As a chemist I can't say much about the physics aspects of this paper, but the chemistry and crystallography seem reasonable. It would only take a few days to replicate the synthesis and run some of these tests on it, assuming this is real. If I ran a lab doing these things I would be doing that right now.
Something I'd like to point out is that this material is inherently hard to bring to high purity. It relies on a copper atom jumping into a higher energy configuration by chance which is not going to happen often since everything always tends towards the lowest energy configuration possible.
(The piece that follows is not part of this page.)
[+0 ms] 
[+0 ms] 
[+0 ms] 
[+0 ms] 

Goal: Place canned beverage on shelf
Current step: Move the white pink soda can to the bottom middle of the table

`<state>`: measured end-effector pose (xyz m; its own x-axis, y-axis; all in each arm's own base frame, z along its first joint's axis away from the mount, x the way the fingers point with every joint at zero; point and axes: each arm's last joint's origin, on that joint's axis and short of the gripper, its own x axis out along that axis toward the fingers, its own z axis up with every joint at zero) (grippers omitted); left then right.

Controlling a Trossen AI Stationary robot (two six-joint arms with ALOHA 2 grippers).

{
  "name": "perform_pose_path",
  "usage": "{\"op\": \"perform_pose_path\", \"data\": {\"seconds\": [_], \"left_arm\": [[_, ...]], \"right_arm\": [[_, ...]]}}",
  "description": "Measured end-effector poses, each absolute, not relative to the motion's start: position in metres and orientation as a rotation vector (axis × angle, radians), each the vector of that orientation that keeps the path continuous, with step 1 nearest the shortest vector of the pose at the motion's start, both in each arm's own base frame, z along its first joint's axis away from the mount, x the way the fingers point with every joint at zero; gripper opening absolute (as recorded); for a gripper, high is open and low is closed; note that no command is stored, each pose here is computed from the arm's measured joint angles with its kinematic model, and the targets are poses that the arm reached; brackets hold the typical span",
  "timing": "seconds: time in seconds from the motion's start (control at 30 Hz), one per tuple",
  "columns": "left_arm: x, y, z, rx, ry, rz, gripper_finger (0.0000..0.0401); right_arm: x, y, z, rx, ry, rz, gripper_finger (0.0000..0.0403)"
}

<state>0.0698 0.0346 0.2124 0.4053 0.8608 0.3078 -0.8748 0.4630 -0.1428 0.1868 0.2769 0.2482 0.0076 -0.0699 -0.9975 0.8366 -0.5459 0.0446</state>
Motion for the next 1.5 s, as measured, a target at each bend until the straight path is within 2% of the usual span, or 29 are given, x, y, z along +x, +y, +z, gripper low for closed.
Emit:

Even if you wanted to make a low purity sample and refine it, the supposed material properties depend on the crystal structure, so you can't melt it down, you can't crush it and bring the powder back to a solid, it eludes most conventional ways of purifying a material.
If it's real, we're not going to see any mass production for a long time. It'll be harder to mass produce than graphene by quite a bit, and we see how long that's taking.